• Sonuç bulunamadı

Şiirlerinde İşlediği Konular

BÖLÜM 4: ÂŞIK RIFAT KURTOĞLU

4.5. Şiirlerinde İşlediği Konular

Âşık Rıfat Kurtoğlu’nun şiirlerinde en çok işlenen konulardan biri aşktır. Âşık edebiyatının aşk, ayrılık, gurbet, sıla üzerine kurulmuş olması onu da doğrudan etkilemiştir. Eserlerinde sevgiliyi, sevdiğini hem soyut hem de somut yönleriyle anlatmıştır. Bu anlatımda benzetmelerden faydalanmıştır. Sevgilinin özlemini, hasretini çekmiş ve ona kavuşmayı, onu görmeyi arzulamıştır. Güzellik ögeleri bazen kaş-göz, bel, yüz; bazen de cilve, naz, melûl bir bakış, iyi huy v.b. olmuştur.

Yine geleneğin genel özelliği olarak ondaki aşk, sıradan bir ilişki değil bir arayış sembolüdür.

Sevgi ve sevgili, soyutluğu, uzaklığı ve ulaşılmazlığıyla, mistik bir renge bürünüp, gizemli bir boyut kazanır. Âşık, aşkın vermiş olduğu acılarla iç içedir ve onu sürekli yüreğinde hisseder. Güzele duyulan tutku ve ulaşılamazlığın vermiş olduğu dert ve acıları çoğu zaman dile getirir. Âşık Kurtoğlu’nun aşk anlayışı klâsik şairlerimizin aşk anlayışını da ulaşılamama ve imkânsızlığı yönünden kısmen andırır. Âşık, “Seninle Güzel” adlı şiir kitabında, “Ceza Mısın Sen?” şiirinin son dörtlüğünde ulaşılmazlığı şöyle dile getiriyor:

Kurtoğlu’mu âşık ettin edeli, Gündüz divaneyim, gece zır deli, Nedir sana kavuşmanın bedeli,

Yoksa erişilmez feza mısın sen? (Seninle Güzel, 44).

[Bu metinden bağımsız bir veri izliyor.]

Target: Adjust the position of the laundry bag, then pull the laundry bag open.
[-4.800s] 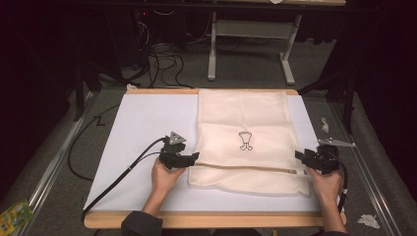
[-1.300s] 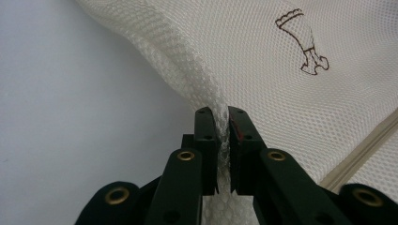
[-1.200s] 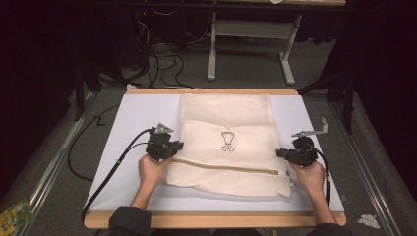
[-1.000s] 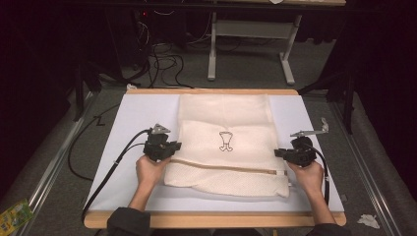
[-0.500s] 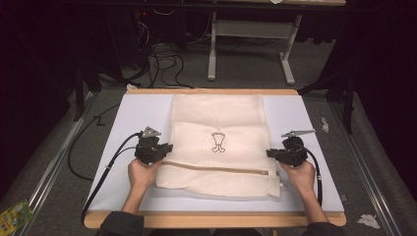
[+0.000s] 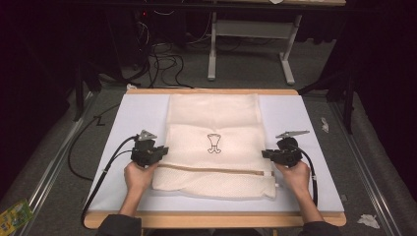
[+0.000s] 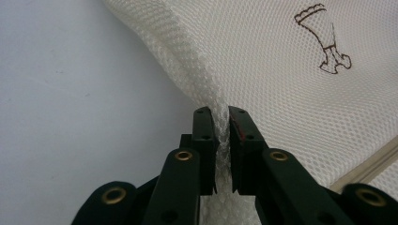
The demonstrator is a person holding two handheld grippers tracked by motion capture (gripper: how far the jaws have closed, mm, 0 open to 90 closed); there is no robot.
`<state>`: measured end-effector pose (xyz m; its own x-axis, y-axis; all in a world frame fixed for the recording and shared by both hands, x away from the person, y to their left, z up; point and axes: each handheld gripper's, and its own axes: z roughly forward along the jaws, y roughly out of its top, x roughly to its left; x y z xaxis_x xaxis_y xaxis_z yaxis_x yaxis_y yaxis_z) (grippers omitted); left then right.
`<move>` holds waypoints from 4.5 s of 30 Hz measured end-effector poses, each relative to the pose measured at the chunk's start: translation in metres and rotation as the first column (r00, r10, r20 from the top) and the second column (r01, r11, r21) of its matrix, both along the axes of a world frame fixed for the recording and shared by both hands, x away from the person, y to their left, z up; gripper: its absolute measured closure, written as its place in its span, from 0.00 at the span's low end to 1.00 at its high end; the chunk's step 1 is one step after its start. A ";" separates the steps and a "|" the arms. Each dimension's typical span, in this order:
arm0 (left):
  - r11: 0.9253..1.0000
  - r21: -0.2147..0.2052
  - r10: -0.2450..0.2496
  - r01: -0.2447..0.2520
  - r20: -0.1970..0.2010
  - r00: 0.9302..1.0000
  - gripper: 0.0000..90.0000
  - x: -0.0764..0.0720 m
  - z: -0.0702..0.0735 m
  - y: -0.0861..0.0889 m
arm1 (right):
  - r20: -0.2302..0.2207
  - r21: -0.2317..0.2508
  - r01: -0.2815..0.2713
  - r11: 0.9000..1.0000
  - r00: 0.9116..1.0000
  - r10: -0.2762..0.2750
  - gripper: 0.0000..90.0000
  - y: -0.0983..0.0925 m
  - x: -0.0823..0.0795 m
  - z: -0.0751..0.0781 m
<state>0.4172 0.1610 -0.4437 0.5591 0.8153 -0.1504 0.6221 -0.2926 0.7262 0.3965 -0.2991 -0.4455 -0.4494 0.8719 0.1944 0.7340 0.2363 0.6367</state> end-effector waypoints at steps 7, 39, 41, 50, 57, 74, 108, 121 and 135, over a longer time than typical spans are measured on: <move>1.000 0.029 0.008 -0.007 -0.011 1.000 0.89 -0.001 -0.008 0.000 | 0.010 -0.008 0.004 1.000 1.000 -0.004 0.93 0.001 -0.001 -0.005; 0.995 0.076 -0.081 0.068 0.182 0.980 0.50 -0.048 -0.014 -0.029 | 0.250 0.038 0.100 0.994 0.963 -0.106 0.56 -0.006 -0.038 -0.014; 0.994 0.069 -0.097 0.085 0.189 0.977 0.50 -0.051 -0.014 -0.035 | 0.233 0.045 0.106 0.993 0.966 -0.114 0.56 -0.007 -0.039 -0.015; 0.987 0.069 -0.157 0.147 0.170 0.973 0.50 -0.056 -0.018 -0.061 | 0.180 0.063 0.108 0.992 0.977 -0.117 0.53 -0.005 -0.038 -0.022; 0.978 0.108 -0.196 0.178 0.185 0.963 0.49 -0.060 -0.019 -0.082 | 0.143 0.034 0.109 0.993 0.983 -0.112 0.48 -0.002 -0.030 -0.028; 0.953 0.083 -0.302 0.293 0.147 0.942 0.49 -0.055 -0.024 -0.146 | 0.087 0.003 0.069 0.998 0.994 -0.069 0.57 0.007 -0.040 -0.029; 0.892 -0.008 -0.449 0.451 0.081 0.890 0.58 -0.055 -0.010 -0.196 | 0.136 0.072 -0.046 0.996 0.990 0.036 0.97 0.001 -0.046 -0.008; 0.861 -0.054 -0.505 0.506 0.040 0.862 0.70 -0.056 -0.014 -0.221 | 0.143 0.088 -0.050 0.995 0.989 0.037 0.98 0.000 -0.045 -0.004; 0.848 -0.083 -0.526 0.524 -0.001 0.851 0.77 -0.052 -0.017 -0.242 | 0.141 0.102 -0.066 0.993 0.989 0.051 0.98 0.001 -0.046 -0.002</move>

1998 yılında yayınlanan “Deyzoğlu” adlı şiir kitabında yer alan “Leyla” şiirinin son dörtlüğünde, telmih sanatıyla kendi aşkını “Kerem ile Aslı” hikâyesindeki aşka benzetmektedir:

Ömür bitti biter, bitmez aşk faslı Kaç yıldır bıraktı bak bizi yaslı, Beni Kerem etti, sen de Aslı,

4.5.2. Özlem

Özlem, âşık edebiyatında önemli bir yer tutar. Kurtoğlu, yayınlanan üç şiir kitabında da özlem konulu şiirlere yer vermiştir. Bu özlem genellikle sevgiliye duyulan özlem olmuştur. Az bir süre de olsa gurbetlik yaşayan Kurtoğlu, sıla özlemi kokan şiirleri de sıklıkla kaleme almıştır. İlk baskısı 1994’te yayınlanan “Gönül Dilim” adlı şiir kitabının “Yıkılın Dağlar” şiirinde âşık o sırada Ankara’da kalp ameliyatı olan sevgiliye özlemini dile getirmektedir. Cebinde sevdiğini telefonla aramaya yetecek kadar parası olmadığı için çaresizlik içinde ve özlemle şu dizeleri yazmıştır:

Yar gurbet elinde, ben sıladayım, Yol verin geçeyim, bükülün dağlar. Ölüp kurtulmadım, bir çiledeyim, Çekilin aradan çekilin dağlar.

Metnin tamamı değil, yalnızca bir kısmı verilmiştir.